The Security Threat: Funding in Left-Wing Extremism (LWE) Zones

What elevates this from a standard financial crime to a UAPA terrorism case is where the money was being deployed.

  • The ED discovered a pattern of systematic, large-scale cash withdrawals in regions heavily affected by Maoist/Naxalite insurgency, specifically the Bastar and Dhamtari districts of Chhattisgarh.

  • Authorities recorded over ₹6.34 crore withdrawn in these highly sensitive areas alone, often in continuous ATM transactions of ₹70,000 to ₹80,000 every few days.

  • Pumping unregulated, untraceable foreign cash into active insurgency zones is treated by Indian agencies as a severe threat to national sovereignty and internal security, thereby justifying the UAPA charges.
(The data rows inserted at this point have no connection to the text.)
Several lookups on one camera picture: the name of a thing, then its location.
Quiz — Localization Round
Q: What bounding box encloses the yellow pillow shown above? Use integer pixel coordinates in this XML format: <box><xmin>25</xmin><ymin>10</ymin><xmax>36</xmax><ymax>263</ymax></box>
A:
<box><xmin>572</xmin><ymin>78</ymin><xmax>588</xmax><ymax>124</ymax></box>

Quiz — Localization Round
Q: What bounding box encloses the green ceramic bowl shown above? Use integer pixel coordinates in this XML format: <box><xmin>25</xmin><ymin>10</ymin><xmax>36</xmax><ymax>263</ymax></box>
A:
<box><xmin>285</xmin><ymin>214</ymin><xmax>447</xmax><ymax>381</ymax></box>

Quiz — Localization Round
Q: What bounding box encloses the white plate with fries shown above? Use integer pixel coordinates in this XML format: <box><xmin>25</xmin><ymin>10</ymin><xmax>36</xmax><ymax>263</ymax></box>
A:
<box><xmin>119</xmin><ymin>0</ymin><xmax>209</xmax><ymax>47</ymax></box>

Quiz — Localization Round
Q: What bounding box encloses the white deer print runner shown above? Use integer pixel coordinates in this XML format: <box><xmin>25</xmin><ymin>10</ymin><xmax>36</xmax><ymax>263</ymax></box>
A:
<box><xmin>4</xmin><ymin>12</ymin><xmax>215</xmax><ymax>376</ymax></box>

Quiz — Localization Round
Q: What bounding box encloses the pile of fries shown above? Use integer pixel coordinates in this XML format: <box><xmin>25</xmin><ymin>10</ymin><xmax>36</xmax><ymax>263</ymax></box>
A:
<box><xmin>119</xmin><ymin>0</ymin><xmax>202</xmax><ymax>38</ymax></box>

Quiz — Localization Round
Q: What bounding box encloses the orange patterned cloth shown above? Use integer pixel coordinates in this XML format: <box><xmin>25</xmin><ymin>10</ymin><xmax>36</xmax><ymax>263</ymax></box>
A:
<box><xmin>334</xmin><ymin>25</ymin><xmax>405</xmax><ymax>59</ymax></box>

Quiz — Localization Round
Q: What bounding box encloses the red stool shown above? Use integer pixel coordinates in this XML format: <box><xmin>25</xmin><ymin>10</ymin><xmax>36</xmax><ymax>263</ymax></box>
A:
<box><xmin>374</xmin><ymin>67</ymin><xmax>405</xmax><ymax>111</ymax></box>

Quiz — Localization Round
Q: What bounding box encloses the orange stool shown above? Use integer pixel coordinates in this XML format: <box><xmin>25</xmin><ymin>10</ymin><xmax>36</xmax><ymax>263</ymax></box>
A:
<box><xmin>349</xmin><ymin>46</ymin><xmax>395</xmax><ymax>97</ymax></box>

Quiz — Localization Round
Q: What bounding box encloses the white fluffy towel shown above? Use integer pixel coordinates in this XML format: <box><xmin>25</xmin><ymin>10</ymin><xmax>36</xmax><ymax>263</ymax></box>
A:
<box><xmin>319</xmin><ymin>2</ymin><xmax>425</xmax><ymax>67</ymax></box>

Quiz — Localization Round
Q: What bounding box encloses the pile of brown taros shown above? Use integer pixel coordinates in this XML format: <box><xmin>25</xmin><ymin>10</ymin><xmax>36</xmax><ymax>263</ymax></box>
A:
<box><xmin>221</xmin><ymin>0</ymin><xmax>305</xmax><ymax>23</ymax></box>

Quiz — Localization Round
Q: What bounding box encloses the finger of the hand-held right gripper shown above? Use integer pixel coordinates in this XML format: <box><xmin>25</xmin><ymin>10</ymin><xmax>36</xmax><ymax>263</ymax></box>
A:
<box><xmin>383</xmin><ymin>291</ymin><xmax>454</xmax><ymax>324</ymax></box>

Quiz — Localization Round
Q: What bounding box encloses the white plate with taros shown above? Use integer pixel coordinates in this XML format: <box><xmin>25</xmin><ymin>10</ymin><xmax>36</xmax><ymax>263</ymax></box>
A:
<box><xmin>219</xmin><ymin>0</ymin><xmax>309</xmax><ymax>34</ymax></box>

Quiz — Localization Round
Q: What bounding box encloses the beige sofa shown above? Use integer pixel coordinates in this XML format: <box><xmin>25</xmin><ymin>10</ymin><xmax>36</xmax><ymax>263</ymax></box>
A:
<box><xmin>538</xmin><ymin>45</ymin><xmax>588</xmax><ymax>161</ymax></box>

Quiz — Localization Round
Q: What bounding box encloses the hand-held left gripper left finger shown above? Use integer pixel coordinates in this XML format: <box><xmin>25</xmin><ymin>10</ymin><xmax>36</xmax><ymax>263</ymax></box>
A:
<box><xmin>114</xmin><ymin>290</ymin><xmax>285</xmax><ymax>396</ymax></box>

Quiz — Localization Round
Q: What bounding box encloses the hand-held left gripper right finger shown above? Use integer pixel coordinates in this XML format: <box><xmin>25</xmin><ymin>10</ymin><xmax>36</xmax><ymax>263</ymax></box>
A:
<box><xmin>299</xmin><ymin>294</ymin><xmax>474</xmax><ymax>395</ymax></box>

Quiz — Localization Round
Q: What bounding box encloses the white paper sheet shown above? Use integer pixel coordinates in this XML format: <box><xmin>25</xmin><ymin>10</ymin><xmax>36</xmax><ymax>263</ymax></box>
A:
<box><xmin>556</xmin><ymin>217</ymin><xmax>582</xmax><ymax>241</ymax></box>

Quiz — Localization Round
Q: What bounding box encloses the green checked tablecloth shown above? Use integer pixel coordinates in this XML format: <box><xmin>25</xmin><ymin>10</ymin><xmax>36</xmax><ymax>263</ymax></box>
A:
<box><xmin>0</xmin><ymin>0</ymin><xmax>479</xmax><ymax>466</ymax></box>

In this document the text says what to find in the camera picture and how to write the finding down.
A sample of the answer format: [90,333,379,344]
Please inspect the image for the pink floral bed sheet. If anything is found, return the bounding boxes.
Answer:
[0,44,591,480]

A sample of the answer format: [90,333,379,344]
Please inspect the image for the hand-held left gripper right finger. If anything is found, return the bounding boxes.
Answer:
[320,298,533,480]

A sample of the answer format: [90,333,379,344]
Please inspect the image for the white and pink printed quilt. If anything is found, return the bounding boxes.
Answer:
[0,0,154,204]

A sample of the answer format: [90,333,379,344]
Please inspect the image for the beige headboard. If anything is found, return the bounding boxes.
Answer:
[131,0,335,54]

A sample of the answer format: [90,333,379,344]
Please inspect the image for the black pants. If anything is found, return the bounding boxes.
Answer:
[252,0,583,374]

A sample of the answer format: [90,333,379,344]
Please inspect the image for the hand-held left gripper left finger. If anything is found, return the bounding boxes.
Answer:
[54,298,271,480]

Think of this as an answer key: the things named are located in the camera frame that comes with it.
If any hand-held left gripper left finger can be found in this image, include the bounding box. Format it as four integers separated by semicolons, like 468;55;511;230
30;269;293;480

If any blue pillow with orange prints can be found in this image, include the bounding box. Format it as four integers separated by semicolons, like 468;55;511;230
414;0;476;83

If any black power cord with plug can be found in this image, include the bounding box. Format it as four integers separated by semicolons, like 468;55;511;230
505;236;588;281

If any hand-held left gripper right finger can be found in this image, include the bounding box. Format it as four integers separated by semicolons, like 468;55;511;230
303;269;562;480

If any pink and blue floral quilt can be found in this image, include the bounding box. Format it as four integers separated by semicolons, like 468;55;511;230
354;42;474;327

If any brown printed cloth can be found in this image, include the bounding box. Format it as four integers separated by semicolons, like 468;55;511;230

Furthermore, once the ED initiated its raids in April 2026, the accused actively attempted to destroy digital evidence by remotely wiping backend servers and databases to conceal the financial trails.

The Geopolitical Reality

Some commentary has suggested that the United States is “rattled” by this development. The blunt reality is far less sensational. India has systematically tightened its FCRA enforcement over the past decade to prevent untraceable foreign money from manipulating demographics, funding conversions, or destabilizing internal security.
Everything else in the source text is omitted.